During RL, penalties discourage unsafe, evasive, or hallucinated answers, and regularization prevents radical personality shifts.
3. Evaluation and red‑teaming
Before deployment, models are stress‑tested with adversarial prompts to see how they handle jailbreak attempts, misinformation, or harmful instructions.
Standardized evaluation suites and internal “red teams” help identify and patch failure modes.
4. Runtime monitoring and versioning
Live traffic is monitored for emerging issues; if a new exploit or pattern appears, filters can be updated quickly.
Models are versioned. If a new release misbehaves, providers can roll back to a prior version while investigating.

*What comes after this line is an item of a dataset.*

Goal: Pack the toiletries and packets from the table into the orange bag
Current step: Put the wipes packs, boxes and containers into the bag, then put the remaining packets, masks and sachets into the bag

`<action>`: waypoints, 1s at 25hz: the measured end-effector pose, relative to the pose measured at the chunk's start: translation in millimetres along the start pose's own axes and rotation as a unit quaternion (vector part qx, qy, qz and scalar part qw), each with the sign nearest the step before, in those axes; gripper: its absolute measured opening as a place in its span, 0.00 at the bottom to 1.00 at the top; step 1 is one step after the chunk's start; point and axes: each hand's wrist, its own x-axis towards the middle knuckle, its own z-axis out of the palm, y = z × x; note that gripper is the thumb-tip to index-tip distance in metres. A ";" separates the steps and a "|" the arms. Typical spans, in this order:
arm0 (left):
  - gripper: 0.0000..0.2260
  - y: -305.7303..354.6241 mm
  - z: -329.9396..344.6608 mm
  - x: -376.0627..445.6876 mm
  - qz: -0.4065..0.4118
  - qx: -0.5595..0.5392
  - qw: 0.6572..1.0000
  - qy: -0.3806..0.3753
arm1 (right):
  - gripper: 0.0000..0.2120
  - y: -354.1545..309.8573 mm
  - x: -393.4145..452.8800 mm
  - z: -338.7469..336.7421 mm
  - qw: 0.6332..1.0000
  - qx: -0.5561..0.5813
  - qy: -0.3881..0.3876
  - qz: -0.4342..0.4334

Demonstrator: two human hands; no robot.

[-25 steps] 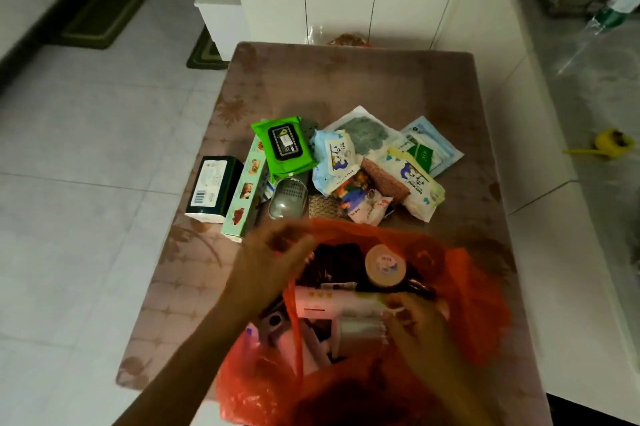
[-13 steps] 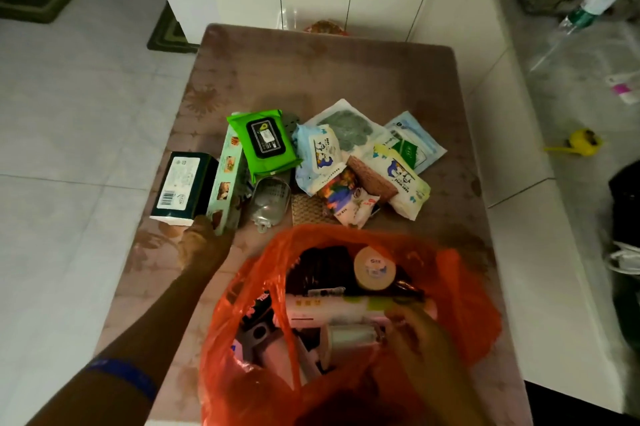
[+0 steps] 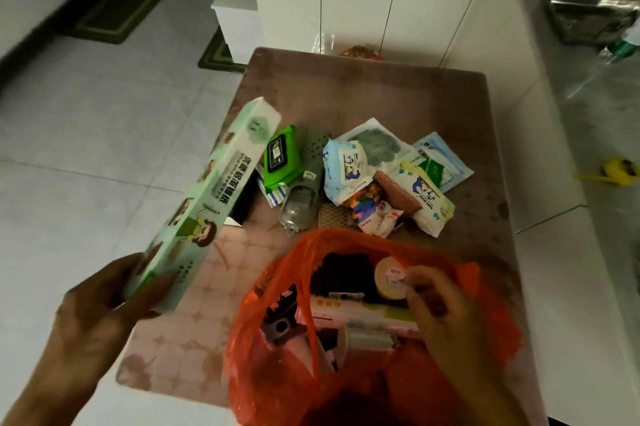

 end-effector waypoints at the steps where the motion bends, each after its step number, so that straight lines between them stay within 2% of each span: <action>1: 0.16 18.2 -2.0 -4.9 0.045 0.019 0.998 -0.030 | 0.20 -17.8 3.9 -3.9 0.998 -0.004 0.026 -0.058; 3: 0.14 55.7 9.4 -13.0 0.120 0.032 0.985 -0.119 | 0.31 -55.6 13.0 -10.7 0.967 -0.119 0.040 -0.220; 5: 0.18 80.3 32.3 -15.2 0.150 0.038 0.957 -0.245 | 0.36 -76.7 27.2 -15.0 0.890 -0.280 0.034 -0.359; 6: 0.19 88.0 44.4 -16.6 0.172 0.054 0.937 -0.299 | 0.35 -75.9 32.7 -15.7 0.862 -0.326 0.028 -0.386; 7: 0.18 91.0 55.7 -16.8 0.191 0.049 0.922 -0.333 | 0.33 -68.3 35.6 -15.8 0.860 -0.334 0.016 -0.386; 8: 0.17 91.7 66.6 -16.3 0.191 0.012 0.919 -0.344 | 0.30 -55.3 34.6 -15.6 0.880 -0.306 0.002 -0.362; 9: 0.16 89.8 75.5 -15.9 0.172 -0.058 0.926 -0.332 | 0.28 -44.6 28.8 -17.0 0.924 -0.230 -0.013 -0.304; 10: 0.15 83.5 83.8 -17.0 0.163 -0.103 0.932 -0.306 | 0.27 -35.7 20.3 -20.6 0.974 -0.098 -0.026 -0.204; 11: 0.14 72.4 92.9 -19.0 0.175 -0.092 0.940 -0.278 | 0.28 -32.3 11.0 -23.5 0.992 0.079 -0.042 -0.085; 12: 0.15 57.5 103.4 -21.2 0.215 0.015 0.944 -0.250 | 0.31 -28.5 2.0 -25.4 0.970 0.237 -0.046 0.004; 13: 0.18 37.6 116.1 -22.5 0.262 0.159 0.926 -0.221 | 0.34 -23.8 -2.5 -24.0 0.946 0.317 -0.052 0.046; 15: 0.27 -6.6 142.0 -24.1 0.306 0.380 0.855 -0.174 | 0.28 -18.3 -0.7 -12.2 0.936 0.337 -0.083 0.057; 16: 0.34 -24.3 151.1 -21.3 0.292 0.425 0.840 -0.166 | 0.25 -22.2 2.7 -4.6 0.944 0.310 -0.106 0.046; 18: 0.47 -45.6 159.6 -8.0 0.241 0.435 0.854 -0.151 | 0.27 -24.6 9.6 9.1 0.968 0.202 -0.149 0.016; 20: 0.46 -51.5 154.8 6.2 0.205 0.413 0.881 -0.103 | 0.26 -14.3 15.6 19.8 0.976 0.024 -0.212 -0.036; 21: 0.42 -51.5 149.9 12.7 0.196 0.399 0.892 -0.081 | 0.25 -4.9 17.8 25.9 0.966 -0.103 -0.231 -0.054; 23: 0.36 -46.8 140.4 22.4 0.210 0.358 0.908 -0.058 | 0.25 14.7 20.3 39.3 0.908 -0.323 -0.259 -0.064; 24: 0.36 -42.2 136.3 24.6 0.235 0.338 0.909 -0.059 | 0.27 22.4 20.7 46.2 0.887 -0.369 -0.269 -0.061; 25: 0.37 -37.0 133.2 24.8 0.265 0.318 0.908 -0.059 | 0.28 31.2 20.4 51.8 0.882 -0.378 -0.276 -0.054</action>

None of this is perfect. But it means that the evolution of these systems is directed rather than purely organic: there are humans (and meta‑models) in the loop deciding what counts as good behavior and what gets optimized for.
From geometry to governance
The first article explained how AI “thinks” in terms of geometry: concepts as points and regions in an abstract space. The training story adds another layer. Those spaces are not static landscapes; they are engineered terrains shaped by data, feedback, and explicit goals.
Pre‑training discovers a wild, high‑dimensional jungle of patterns.
Fine‑tuning cuts paths through that jungle so the system can follow instructions.
RLHF and safety layers build fences, bridges, and warning signs.
Seen this way, a large AI model is less like an alien mind and more like a public work, an evolving piece of infrastructure built on mathematical foundations, fed by human language, and steered by human judgments about what counts as helpful, truthful, and safe.
As these systems become more capable, the interesting questions shift from “How do they work?” to “Who gets to shape their training diet, their reward signals, and their guardrails?” That is where technical details about pre‑training and fine‑tuning spill over into law, politics, and, as Philip K. Dick might have put it, the fragile question of what is real enough to live by.